3. Sonn- und Feiertage im Dezember dürfen nicht freigegeben werden. In Orten, für die eine Regelung nach § 10 Abs. 1 Satz 1 getroffen ist, dürfen Sonn- und Feiertage nach Absatz 1 nur freigegeben werden, soweit die Zahl dieser Tage zusammen mit den nach § 10 Abs. 1 Nr. 1 freigegebenen Sonn- und Feiertagen vierzig nicht übersteigt.

4. Für Apotheken bleibt es bei den Vorschriften des § 4.

Kastentext: Tarifliches zur Sonntagsarbeit

§ 6 Mehrarbeit, Nacht-, Sonn- und Feiertagsarbeit

2. Nachtarbeit ist die in der Zeit von 20.30 Uhr bis 6.00 Uhr, Sonn- und Feiertagsarbeit ist die an Sonn- und Feiertagen in der Zeit von 0.00 Uhr bis 24.00 Uhr geleistete Arbeit. 3. Mehrarbeit, Nacht-, Sonn- und Feiertagsarbeit ist nach § 7 zu entlohnen.

§ 7 Vergütung der Mehr-, Nacht-, Sonn- und Feiertagsarbeit 1. [...] Für jede als Mehr-, Nacht-, Sonn- und Feiertagsarbeit geleistete Arbeitsstunde ist eine Grundvergütung und ein Zuschlag zu zahlen.

Die Grundvergütung beträgt bei einer regelmäßigen Wochenarbeitszeit von 38,5 Stunden 1/167 des Tarifgehaltes. Die Zuschläge betragen [...] Für Sonntagsarbeit 85% der Grundvergütung Für Feiertagsarbeit 85% der Grundvergütung

2. Die Vergütung für Mehr-, Nacht-, Sonn- und Feiertagsarbeit ist den Mitarbeitern bei der Gehaltszahlung für den auf die Leistung folgenden Monat auszuzahlen.

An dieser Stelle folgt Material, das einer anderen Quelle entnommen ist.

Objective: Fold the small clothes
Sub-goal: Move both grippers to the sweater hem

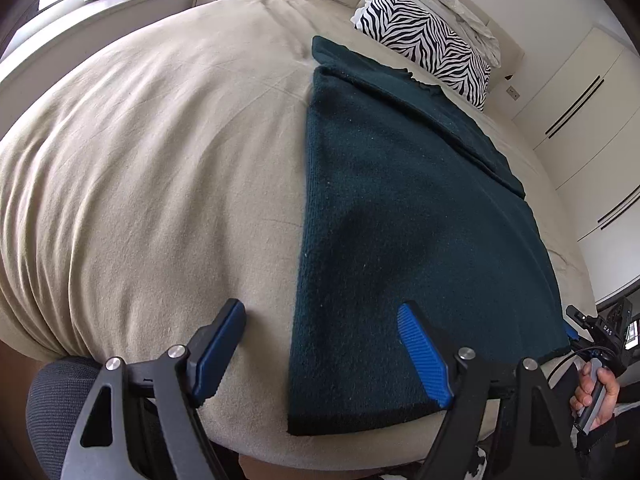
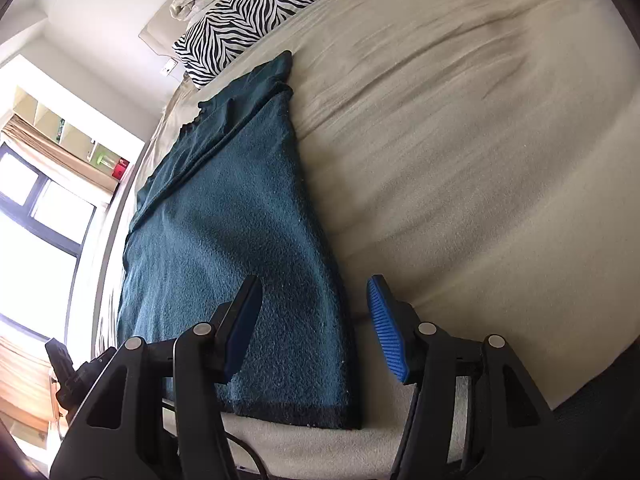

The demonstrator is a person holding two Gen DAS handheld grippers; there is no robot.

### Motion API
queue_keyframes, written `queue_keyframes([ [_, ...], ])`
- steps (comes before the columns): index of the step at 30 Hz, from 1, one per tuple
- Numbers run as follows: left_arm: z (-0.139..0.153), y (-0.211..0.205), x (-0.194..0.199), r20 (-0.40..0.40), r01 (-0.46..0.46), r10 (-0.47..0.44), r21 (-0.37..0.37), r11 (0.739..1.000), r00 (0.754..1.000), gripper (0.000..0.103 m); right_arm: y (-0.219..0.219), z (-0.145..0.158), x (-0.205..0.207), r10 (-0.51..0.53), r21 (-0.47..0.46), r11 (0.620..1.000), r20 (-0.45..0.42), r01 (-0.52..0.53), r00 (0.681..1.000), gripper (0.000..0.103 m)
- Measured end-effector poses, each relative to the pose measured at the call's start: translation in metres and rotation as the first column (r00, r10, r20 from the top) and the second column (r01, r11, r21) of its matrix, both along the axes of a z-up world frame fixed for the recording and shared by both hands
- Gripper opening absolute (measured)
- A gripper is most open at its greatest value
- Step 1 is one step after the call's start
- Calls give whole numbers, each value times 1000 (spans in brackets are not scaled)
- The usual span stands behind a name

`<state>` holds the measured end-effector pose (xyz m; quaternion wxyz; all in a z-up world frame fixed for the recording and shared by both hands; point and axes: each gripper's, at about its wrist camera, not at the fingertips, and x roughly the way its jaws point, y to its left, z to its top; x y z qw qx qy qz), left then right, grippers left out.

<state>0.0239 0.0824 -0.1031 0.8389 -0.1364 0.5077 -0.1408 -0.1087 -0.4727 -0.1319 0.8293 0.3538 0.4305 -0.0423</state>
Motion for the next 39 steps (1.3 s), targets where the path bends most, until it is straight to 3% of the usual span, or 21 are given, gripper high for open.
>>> queue_keyframes([
  [12,-6,14,-18,-69,44,-50,-85,995,996,77,-2,1,-19,8,84,996,11,-9,1000,53],
  [22,-6,1,-13,-80,61,-66,-59,996,995,74,-9,4,-35,-16,134,991,7,15,1000,53],
  [26,-7,1,-14,-81,65,-68,-39,997,994,65,-16,3,-37,-28,152,988,-8,28,1000,52],
  [36,-11,17,-15,-121,39,-48,-77,996,992,23,-14,-2,-32,-14,181,983,-11,16,1000,52],
  [39,-13,21,-16,-134,36,-51,-108,994,990,13,-14,-3,-31,-11,181,983,-18,14,1000,45],
])
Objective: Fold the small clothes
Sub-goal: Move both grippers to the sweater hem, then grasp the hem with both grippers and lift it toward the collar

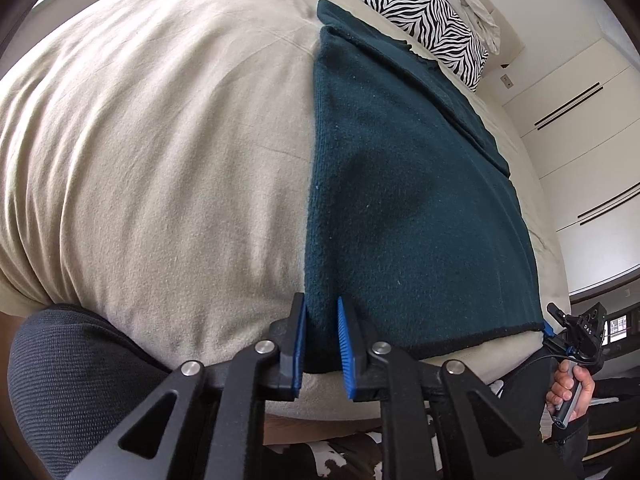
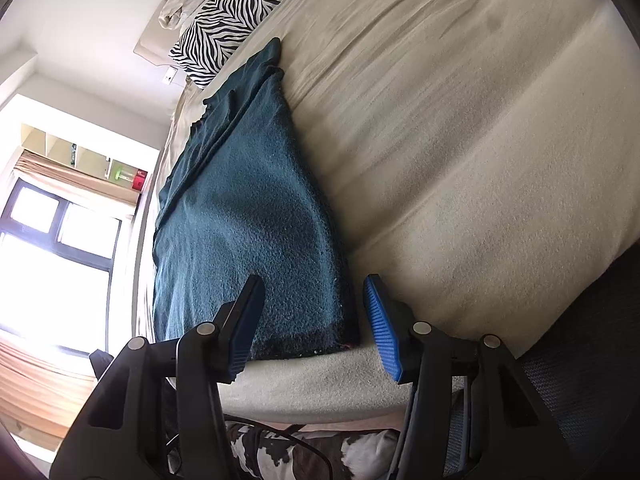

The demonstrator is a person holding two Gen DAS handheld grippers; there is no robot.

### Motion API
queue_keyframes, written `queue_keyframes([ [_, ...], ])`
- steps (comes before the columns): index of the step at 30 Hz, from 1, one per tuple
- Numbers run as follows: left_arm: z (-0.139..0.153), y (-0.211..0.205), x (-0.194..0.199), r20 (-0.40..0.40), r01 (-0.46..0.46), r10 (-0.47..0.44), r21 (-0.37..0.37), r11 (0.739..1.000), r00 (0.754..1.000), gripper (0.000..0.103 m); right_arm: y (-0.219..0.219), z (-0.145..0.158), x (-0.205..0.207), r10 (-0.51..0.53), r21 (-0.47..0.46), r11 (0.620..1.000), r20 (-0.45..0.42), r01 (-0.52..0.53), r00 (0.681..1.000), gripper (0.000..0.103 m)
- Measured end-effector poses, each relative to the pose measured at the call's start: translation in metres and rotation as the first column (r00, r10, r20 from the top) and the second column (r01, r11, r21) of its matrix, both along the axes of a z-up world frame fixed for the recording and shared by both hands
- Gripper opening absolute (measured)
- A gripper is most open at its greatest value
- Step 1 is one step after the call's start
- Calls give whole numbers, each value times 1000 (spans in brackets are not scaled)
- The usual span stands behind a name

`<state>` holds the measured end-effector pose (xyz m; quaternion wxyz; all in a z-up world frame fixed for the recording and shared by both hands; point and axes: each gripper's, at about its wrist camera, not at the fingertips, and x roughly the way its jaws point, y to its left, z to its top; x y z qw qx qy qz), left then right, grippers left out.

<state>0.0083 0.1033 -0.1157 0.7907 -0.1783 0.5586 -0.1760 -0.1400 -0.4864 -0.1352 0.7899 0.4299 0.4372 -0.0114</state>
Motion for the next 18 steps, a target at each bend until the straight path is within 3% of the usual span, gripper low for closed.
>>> queue_keyframes([
  [5,1,3,-3,-4,3,-3,-19,1000,1000,8,2,-3,0,12,-13,1000,-22,-13,1000,31],
  [10,2,9,-5,-8,-26,25,-66,998,1000,7,3,-6,0,23,-39,999,-58,-25,998,10],
  [14,6,16,-8,-6,-62,62,-143,988,998,6,5,-3,-2,31,-51,998,-59,-34,998,7],
  [18,16,26,-9,-3,-107,110,-256,961,994,6,6,4,-3,22,-26,999,-32,-23,999,6],
])
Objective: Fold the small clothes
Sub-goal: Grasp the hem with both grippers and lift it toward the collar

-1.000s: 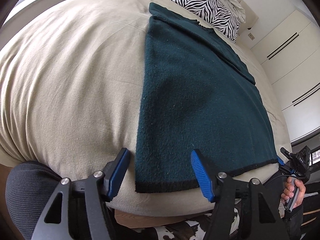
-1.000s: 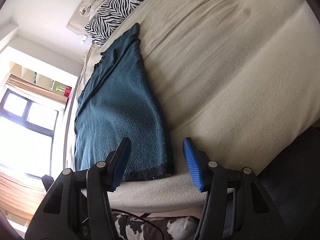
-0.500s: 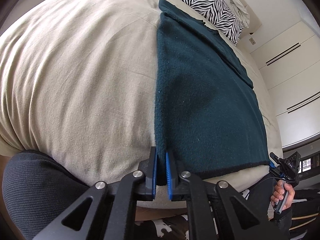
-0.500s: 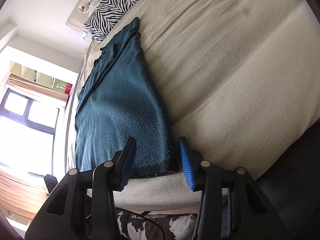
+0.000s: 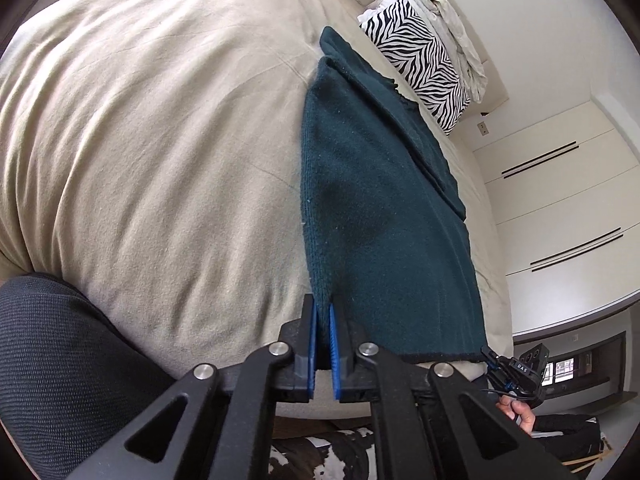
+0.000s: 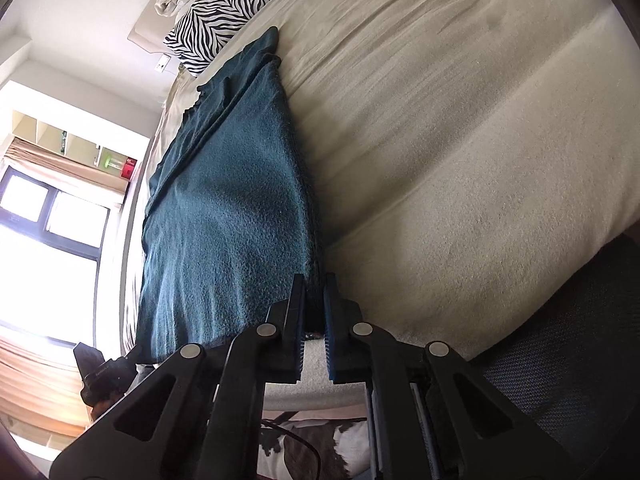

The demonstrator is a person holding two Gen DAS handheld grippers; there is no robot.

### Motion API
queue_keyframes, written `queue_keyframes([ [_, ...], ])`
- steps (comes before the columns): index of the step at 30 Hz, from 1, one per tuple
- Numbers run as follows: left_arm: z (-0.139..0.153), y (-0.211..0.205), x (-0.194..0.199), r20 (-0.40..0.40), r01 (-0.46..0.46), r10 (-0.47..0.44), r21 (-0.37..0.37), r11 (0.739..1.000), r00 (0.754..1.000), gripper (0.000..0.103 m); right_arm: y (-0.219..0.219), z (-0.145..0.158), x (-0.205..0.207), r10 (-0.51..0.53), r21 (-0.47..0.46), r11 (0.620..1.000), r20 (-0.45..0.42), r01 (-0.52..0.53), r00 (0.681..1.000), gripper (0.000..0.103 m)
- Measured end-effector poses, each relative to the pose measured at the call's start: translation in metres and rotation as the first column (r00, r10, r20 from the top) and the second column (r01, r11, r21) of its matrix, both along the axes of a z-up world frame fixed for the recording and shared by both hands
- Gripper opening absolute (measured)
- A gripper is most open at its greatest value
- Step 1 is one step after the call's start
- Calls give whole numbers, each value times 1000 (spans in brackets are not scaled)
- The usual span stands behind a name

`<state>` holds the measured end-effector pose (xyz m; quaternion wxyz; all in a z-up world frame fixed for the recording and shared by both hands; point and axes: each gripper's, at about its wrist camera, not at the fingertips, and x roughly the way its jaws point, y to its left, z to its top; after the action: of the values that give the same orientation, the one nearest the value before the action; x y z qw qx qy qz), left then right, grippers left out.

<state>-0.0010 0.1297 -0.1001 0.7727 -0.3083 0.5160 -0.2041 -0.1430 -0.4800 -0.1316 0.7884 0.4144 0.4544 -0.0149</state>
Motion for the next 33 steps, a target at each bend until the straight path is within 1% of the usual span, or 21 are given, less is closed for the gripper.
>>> queue_keyframes([
  [2,4,6,1,8,-28,29,-60,998,1000,6,0,5,1,-4,29,1000,22,3,1000,6],
  [7,14,14,5,8,-75,77,-163,984,997,6,5,21,8,33,80,996,76,-39,997,6],
  [10,17,16,9,7,-90,93,-208,974,996,6,11,24,17,52,75,996,69,-57,996,6],
  [14,24,18,15,7,-106,112,-271,957,994,6,10,37,28,41,120,991,126,-56,991,6],
  [22,38,23,43,40,-142,167,-358,923,985,6,-4,76,69,-10,167,986,234,-30,972,6],
  [30,49,29,92,51,-183,224,-415,891,973,6,-22,104,134,-40,136,991,293,0,955,6],
  [33,55,28,117,65,-189,236,-415,890,970,6,-31,110,163,-63,133,991,308,23,949,6],
])
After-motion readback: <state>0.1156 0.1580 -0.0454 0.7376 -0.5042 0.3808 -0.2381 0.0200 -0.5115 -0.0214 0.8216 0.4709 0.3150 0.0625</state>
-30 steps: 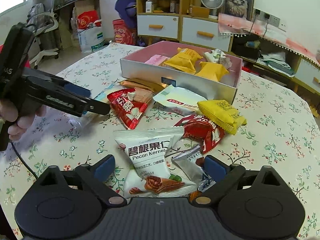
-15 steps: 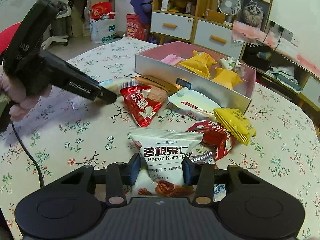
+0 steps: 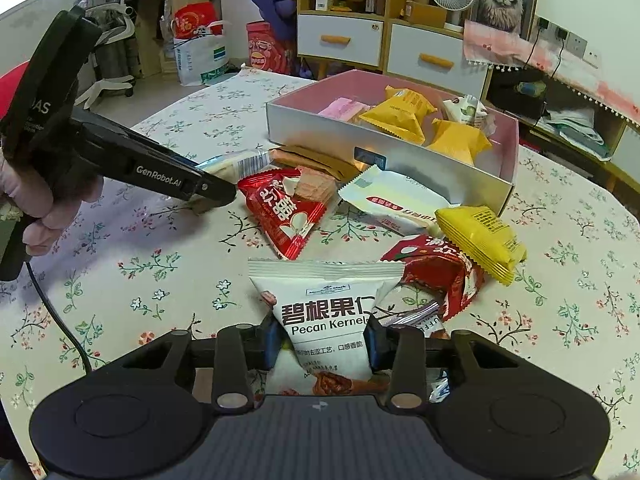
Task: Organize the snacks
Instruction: 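Grasp the white-blue wafer stick with the left tool while the right tool grasps a pecan kernel bag, then carry both items into the box and open both tools, then withdraw both tools from the box back over the snack pile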
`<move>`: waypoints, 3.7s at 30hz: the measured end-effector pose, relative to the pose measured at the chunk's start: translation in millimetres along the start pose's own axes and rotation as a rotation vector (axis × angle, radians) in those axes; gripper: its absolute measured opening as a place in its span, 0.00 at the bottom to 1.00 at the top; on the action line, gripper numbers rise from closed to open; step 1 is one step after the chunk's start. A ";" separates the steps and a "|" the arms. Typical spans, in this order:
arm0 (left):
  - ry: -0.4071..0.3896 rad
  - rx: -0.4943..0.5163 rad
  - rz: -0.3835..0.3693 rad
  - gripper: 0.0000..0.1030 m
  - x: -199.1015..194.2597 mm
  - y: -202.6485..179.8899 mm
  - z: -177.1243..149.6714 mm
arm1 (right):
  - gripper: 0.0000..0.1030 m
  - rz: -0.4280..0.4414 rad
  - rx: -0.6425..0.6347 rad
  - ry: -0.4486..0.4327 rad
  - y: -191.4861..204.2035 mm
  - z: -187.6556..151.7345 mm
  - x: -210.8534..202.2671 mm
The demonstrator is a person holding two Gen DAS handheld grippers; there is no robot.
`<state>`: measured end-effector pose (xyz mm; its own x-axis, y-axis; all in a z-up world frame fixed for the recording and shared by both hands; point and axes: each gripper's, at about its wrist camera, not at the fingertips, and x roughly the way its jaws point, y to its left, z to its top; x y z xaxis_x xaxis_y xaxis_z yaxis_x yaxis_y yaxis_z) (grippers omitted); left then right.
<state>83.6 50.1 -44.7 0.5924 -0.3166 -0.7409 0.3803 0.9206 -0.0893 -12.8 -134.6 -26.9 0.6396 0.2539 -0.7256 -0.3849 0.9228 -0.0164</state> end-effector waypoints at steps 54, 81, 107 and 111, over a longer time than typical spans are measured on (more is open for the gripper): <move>-0.066 -0.176 -0.031 0.16 64.9 22.2 144.3 | 0.05 0.009 0.537 -0.116 -94.2 132.0 77.6; -0.085 -0.107 0.019 0.22 113.6 29.1 162.3 | 0.18 0.073 0.503 -0.084 -94.1 138.4 105.3; -0.080 -0.042 0.008 0.90 23.1 -9.1 124.1 | 0.69 -0.051 0.514 -0.119 -91.7 123.1 19.2; -0.047 -0.047 0.015 0.94 10.9 -15.7 113.7 | 0.72 -0.081 0.493 -0.104 -86.1 115.9 9.5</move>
<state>164.9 6.2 24.4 0.6311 -0.3123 -0.7101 0.3379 0.9346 -0.1107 103.5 -178.0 47.3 0.7266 0.1800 -0.6631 0.0128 0.9614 0.2750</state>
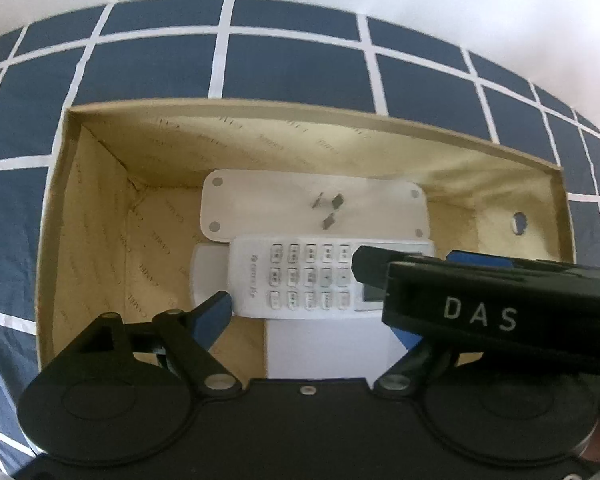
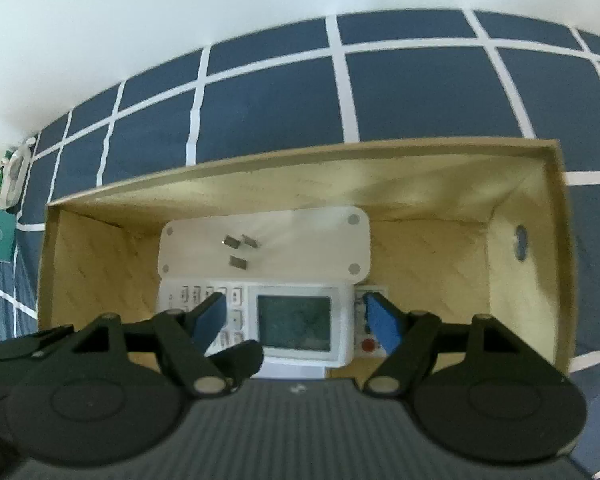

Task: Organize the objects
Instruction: 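Lower the GREE remote onto the power strip inside the box, then open the right tool and withdraw it from the box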

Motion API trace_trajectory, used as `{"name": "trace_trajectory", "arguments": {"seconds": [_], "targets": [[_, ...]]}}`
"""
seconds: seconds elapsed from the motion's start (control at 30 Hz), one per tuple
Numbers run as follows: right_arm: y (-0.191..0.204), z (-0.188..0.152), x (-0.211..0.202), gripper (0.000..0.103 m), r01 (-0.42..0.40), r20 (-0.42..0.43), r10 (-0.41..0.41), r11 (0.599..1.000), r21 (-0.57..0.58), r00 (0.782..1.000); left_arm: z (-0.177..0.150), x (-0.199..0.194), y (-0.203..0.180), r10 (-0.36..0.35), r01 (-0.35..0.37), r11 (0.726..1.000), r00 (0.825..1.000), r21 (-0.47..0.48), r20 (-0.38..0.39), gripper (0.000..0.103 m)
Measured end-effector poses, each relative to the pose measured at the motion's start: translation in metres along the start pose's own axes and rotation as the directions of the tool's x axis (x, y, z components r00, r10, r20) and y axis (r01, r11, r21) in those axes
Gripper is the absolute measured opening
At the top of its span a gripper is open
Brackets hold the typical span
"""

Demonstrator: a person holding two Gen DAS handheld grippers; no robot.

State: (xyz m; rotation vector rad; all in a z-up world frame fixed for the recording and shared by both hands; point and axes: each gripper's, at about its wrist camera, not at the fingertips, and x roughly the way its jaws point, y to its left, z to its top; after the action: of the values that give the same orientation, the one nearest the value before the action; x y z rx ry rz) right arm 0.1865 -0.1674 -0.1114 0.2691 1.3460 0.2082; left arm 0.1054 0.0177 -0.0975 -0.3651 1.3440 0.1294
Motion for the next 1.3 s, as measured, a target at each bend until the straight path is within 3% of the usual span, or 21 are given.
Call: {"name": "trace_trajectory", "arguments": {"seconds": [0.43, 0.8, 1.3], "targets": [[-0.016, -0.021, -0.071, 0.089, 0.022, 0.112, -0.023, 1.000, 0.011, 0.993, -0.021, -0.049, -0.038, -0.019, 0.015, 0.998, 0.997, 0.056, 0.078, 0.093], [-0.042, -0.063, -0.134, 0.103, 0.037, 0.221, -0.054, 0.996, 0.080, 0.974, -0.057, -0.085, -0.086, -0.023, 0.000, 0.984, 0.991, 0.177, 0.131, 0.102], [-0.142, -0.131, -0.195, 0.103, 0.079, 0.290, -0.163, 0.956, 0.282, 0.943, -0.098, -0.078, -0.185, -0.049, 0.005, 0.939, 0.991, 0.343, 0.121, 0.103]]}}
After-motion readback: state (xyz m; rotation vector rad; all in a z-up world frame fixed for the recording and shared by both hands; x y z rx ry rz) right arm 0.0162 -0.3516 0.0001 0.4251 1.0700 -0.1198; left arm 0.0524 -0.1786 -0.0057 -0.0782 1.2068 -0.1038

3. Die Vergütung kann nach Wahl des Apothekenleiters auch in Form von Freizeit erfolgen. Die Freizeit ist mit einem Zuschlag entsprechend Abs. 1 zu versehen. Sie sollte zusammenhängend im Folgemonat gewährt werden.

Aus: Bundesrahmentarifvertrag für Apothekenmitarbeiter in der Fassung vom 1. Juli 1999

Das ist neu

An den maximal vier verkaufsoffenen Sonntagen pro Jahr dürfen Apotheken fünf Stunden lang geöffnet sein. Dafür muss am Vortag bereits um 14 Uhr geschlossen werden – statt der sonst am Samstag möglichen Öffnung bis 16 Uhr.